Wir konnten von Kattowitz bis Gleiwitz, vergleichbar der Strecke von Würzburg bis nach Heidelberg, mit der Straßenbahn fahren. Straßenbahnschaffner gab es sehr selten, es waren fast alles Frauen. Wenn wir Zeit hatten, sind wir damals Straßenbahn gefahren, von einer Station zur anderen. Für 10 Pfennig kauften wir uns einen Fahrschein und fuhren lange Strecken. Immer mit verliebten Blick zur Schaffnerin. Es gab auch einen Schlager mit dem Textanfang: „Liebe, kleine Schaffnerin, kling, kling, kling. Sag wo fährt dein Wagen hin …“.

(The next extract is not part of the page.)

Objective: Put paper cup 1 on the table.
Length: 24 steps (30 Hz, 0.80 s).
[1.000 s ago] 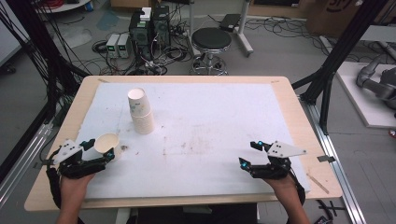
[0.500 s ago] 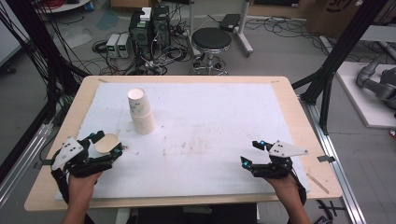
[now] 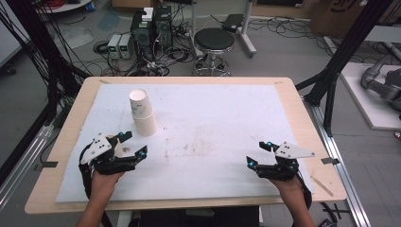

Danach gab es die sogenannten „Politischen Ehefrauen“. Es wurde darauf gedrungen, dass Mädchen aus anderen Regierungsbezirken mit Soldaten Verbindung aufnahmen. Es war so eine Art Feldpostpatenschaft. Wir schrieben an die Schule in irgendeiner Stadt. Bei mir war es eine Oberstufenklasse in Berlin- Zehlendorf. Eines Tages kam ein Brief : Lieber Flakhelfer, Lieber Günter. ….. Daraus entwickelte sich eine Brieffreundschaft, dann wurden Bilder ausgetauscht und ich lief wie viele andere stolz durch die Gegend mit dem Bild meiner „Politischen Ehefrau“, die ich nie zu Gesicht bekommen hatte. Meine „Ehefrau“ war Waldtraut Liebe, eine Zahnarzttochter aus Berlin. Das war schon eine Art Heiratsvermittlung, und der ein oder andere Soldaten führte später seine Feldpostfreundin auch tatsächlich vor den Traualtar. Das ganze diente der moralischen Aufrüstung der Soldaten. Die Heimat sollte sich um die Frontsoldaten kümmern. Feldpost und Bücher fanden so den Weg an die Front. Und in mancher schweren Stunde halfen uns die Briefe unsere Brieffreundinnen, die wir doch gar nicht kannten. Brieffreundschaften wurden auch durch die Soldatensender im Radio publik gemacht. Ich habe das Mädchen, wie gesagt, nie persönlich gesehen und nach dem Krieg habe ich auch keine Verbindung zu ihr gehabt. Das ganze lief ähnlich wie heute das Chatten im Internet oder Kontaktbörsen ab. Es war jedoch wesentlich intensiver und emotionaler. So hat diese Kriegszeit viele schwere und harte Episoden gebracht. Es gab aber auch immer wieder schöne Dinge. Alles das hat mein Leben danach beeinflusst und viele Entscheidungen begründet.